*Task item*.
Write out the entire listing exactly, so that each line matches the original.

*** Material provided ***

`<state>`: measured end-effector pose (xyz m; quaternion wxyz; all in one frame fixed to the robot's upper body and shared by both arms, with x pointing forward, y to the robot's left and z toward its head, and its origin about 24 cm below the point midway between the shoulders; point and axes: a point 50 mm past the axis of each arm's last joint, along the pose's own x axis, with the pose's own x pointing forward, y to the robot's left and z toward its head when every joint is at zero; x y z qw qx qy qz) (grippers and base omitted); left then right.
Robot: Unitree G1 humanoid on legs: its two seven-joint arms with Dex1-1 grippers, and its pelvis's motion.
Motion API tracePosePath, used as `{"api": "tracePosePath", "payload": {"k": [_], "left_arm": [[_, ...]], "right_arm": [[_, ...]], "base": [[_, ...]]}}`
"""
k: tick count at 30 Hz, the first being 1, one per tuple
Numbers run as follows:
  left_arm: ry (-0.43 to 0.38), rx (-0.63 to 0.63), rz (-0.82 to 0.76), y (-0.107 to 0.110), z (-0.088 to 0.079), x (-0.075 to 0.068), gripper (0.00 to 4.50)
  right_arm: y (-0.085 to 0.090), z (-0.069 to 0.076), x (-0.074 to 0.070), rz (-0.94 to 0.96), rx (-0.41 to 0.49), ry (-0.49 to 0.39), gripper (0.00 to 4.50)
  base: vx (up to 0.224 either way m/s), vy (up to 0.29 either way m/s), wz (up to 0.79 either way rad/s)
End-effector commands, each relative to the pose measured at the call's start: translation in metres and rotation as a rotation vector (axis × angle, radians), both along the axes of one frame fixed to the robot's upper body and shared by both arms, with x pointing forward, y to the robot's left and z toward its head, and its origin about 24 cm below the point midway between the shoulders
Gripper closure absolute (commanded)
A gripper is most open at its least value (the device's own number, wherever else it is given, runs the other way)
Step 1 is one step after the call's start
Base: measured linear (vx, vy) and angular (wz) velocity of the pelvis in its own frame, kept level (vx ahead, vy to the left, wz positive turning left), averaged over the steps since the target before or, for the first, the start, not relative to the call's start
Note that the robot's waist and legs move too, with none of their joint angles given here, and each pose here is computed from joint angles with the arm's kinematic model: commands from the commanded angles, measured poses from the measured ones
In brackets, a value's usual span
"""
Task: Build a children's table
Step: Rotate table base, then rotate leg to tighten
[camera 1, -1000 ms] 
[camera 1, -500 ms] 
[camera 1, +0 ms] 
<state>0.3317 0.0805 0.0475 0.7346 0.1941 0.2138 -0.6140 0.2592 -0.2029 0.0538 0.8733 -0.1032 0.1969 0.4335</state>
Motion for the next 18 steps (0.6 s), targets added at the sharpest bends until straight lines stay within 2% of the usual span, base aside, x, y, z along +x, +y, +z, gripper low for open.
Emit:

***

*Output below*.
`<state>`: measured end-effector pose (xyz m; quaternion wxyz; all in one frame fixed to the robot's upper body and shared by both arms, with x pointing forward, y to the robot's left and z toward its head, and its origin about 24 cm below the point midway between the shoulders; point and axes: a point 50 mm past the axis of each arm's last joint, along the pose's own x axis, with the pose's own x pointing forward, y to the robot's left and z toward its head when every joint is at zero; x y z qw qx qy qz) (grippers and base omitted); left then right.
Robot: Unitree G1 humanoid on legs: its two seven-joint arms with Dex1-1 grippers, and its pelvis's motion.
Motion API tracePosePath, used as `{"api": "tracePosePath", "payload": {"k": [_], "left_arm": [[_, ...]], "right_arm": [[_, ...]], "base": [[_, ...]]}}`
"""
k: tick count at 30 Hz, the first being 1, one per tuple
Numbers run as follows:
  left_arm: ry (-0.43 to 0.38), rx (-0.63 to 0.63), rz (-0.82 to 0.76), y (-0.107 to 0.110), z (-0.088 to 0.079), x (-0.075 to 0.068), gripper (0.00 to 4.50)
  right_arm: y (-0.085 to 0.090), z (-0.069 to 0.076), x (-0.074 to 0.070), rz (-0.94 to 0.96), rx (-0.41 to 0.49), ry (-0.49 to 0.39), gripper (0.00 to 4.50)
  base: vx (up to 0.224 either way m/s), vy (up to 0.29 either way m/s), wz (up to 0.79 either way rad/s)
End-effector commands, each relative to the pose measured at the call's start: translation in metres and rotation as a rotation vector (axis × angle, radians), both along the axes of one frame fixed to the robot's upper body and shared by both arms, with x pointing forward, y to the robot's left and z toward its head, and its origin about 24 cm below the point midway between the shoulders
Gripper closure absolute (commanded)
A gripper is most open at its least value (the device's own number, wherever else it is given, runs the other way)
Step 1 is one step after the call's start
Base: measured linear (vx, vy) and angular (wz) velocity of the pelvis in its own frame, kept level (vx ahead, vy to the left, wz positive turning left), averaged over the steps since the target before or, for the first, the start, not relative to the call's start
Note that the robot's waist and legs move too, with none of their joint angles given here, and each pose here is computed from joint angles with the arm's kinematic model: commands from the commanded angles, measured poses from the measured ones
In brackets, a value's usual span
"""
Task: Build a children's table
Step: Rotate table base, then rotate leg to tighten
[camera 1, -1000 ms] 
[camera 1, -500 ms] 
[camera 1, +0 ms] 
<state>0.3317 0.0805 0.0475 0.7346 0.1941 0.2138 -0.6140 0.2592 -0.2029 0.0538 0.8733 -0.1032 0.1969 0.4335</state>
Motion for the next 18 steps (0.6 s), targets added at the sharpest bends until straight lines stay within 2% of the usual span, base aside, x, y, z along +x, +y, +z, gripper low for open.
Emit:

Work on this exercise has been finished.